## Directions
Beginning at the line that contains "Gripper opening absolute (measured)", return every remaining line of the data below exactly; return nothing before it.

## Collected data
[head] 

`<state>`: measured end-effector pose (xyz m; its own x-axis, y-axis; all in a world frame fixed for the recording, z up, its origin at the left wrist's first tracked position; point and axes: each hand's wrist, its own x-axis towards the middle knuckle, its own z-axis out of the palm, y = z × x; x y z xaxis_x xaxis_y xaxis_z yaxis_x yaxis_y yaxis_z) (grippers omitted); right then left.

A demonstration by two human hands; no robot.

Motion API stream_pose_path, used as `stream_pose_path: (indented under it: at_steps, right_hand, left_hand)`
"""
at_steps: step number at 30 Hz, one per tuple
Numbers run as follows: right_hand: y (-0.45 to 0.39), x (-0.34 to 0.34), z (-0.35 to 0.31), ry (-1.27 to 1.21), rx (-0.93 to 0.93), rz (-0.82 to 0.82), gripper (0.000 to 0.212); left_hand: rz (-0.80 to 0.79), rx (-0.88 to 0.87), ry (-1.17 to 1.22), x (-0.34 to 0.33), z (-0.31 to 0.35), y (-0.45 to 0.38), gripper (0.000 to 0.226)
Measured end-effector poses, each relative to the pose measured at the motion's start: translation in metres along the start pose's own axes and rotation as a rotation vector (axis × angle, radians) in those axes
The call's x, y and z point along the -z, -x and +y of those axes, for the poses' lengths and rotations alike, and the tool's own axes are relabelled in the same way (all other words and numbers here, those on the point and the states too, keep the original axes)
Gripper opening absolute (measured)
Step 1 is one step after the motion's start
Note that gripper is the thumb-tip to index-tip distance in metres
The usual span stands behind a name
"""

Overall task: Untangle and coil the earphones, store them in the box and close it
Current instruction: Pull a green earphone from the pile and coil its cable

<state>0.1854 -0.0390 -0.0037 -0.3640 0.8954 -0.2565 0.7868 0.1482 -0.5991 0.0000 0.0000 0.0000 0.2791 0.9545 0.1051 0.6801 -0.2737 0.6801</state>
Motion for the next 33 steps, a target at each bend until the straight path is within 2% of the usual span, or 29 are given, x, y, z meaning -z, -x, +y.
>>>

## Exercise output
Gripper opening absolute (measured)
Step 1 is one step after the motion's start
Note that gripper is the thumb-tip to index-tip distance in metres
The usual span stands behind a name
"""

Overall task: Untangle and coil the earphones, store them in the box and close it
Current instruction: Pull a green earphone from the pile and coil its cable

<state>0.1854 -0.0390 -0.0037 -0.3640 0.8954 -0.2565 0.7868 0.1482 -0.5991 0.0000 0.0000 0.0000 0.2791 0.9545 0.1051 0.6801 -0.2737 0.6801</state>
Motion for the next 33 steps, a target at each bend until the straight path is within 2% of the usual span, or 29 are given, x, y, z meaning -z, -x, +y.
>>>

Work on this exercise has concluded.